Wednesday 13 March 2013

Fields of Elysium - Capax Universi (Review)




I am ever so glad that blogs such as No Clean Singing exist. NCS manages to find the right balance between contemporary metal zeitgeist and the underground and presents it all with an editorial angle that suggests real interest and real love for the more extreme side of metal.

In a new series, blog author Austin Weber has started promoting a variety of high quality unsigned/independent/band camp releases. One that caught my ear was Fields of Elysium's Capax Universi.

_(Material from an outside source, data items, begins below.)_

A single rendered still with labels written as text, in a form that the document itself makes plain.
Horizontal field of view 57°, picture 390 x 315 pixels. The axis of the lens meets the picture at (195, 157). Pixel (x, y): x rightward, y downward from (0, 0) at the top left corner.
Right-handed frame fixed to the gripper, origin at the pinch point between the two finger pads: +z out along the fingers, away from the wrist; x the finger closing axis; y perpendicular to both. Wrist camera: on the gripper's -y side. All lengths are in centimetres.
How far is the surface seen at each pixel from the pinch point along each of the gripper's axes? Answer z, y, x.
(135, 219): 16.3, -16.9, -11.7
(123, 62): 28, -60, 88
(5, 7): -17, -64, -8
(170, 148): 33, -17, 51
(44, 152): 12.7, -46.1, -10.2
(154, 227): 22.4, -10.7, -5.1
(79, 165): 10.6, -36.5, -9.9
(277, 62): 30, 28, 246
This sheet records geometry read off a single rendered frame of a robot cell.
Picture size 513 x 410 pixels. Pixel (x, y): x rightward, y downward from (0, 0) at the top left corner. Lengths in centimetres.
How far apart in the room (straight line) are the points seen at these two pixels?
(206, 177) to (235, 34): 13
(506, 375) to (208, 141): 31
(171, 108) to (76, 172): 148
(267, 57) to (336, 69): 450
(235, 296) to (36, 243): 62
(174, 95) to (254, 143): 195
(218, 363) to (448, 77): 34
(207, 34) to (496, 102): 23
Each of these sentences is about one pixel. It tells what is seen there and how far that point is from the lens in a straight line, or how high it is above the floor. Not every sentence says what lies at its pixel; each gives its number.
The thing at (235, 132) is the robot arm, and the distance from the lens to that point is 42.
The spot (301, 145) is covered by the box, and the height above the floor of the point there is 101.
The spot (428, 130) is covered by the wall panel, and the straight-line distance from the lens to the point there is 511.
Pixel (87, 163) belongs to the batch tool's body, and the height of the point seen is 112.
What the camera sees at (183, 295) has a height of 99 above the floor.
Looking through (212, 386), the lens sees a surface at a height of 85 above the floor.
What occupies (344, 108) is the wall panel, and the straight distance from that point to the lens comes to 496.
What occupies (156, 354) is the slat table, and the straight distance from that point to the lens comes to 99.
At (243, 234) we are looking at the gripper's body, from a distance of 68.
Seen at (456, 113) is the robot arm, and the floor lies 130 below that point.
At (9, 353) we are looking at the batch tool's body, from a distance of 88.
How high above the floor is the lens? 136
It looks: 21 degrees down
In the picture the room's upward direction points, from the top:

Imagine if Rings of Saturn were less concerned with speed and "tech-for-tech's-sake" and instead focused on letting eerie harmonies breathe. Even the explicitly "brutal" death metal sections on this album have a lumbering, dangerously swinging feel to them before giving way to jazz jams that slow things down and take the same ideas in different directions. This is jazz and metal done right: it is so nice to see a band moving away from the grind/noise paradigm of blast beat+white noise snare+treble heavy dissonance = metal jazz (it worked for John Zorn... back in 1989, what year is it now?).

At times Capax  has a vibe not unlike Mr Bungle. I do not mean gonzo, nut-ball stuff but rather a kind of consciousness about what-is-what in the two genres and how to blend them.

Fields of Elysium are hot stuff and I can only hope they release more and soon.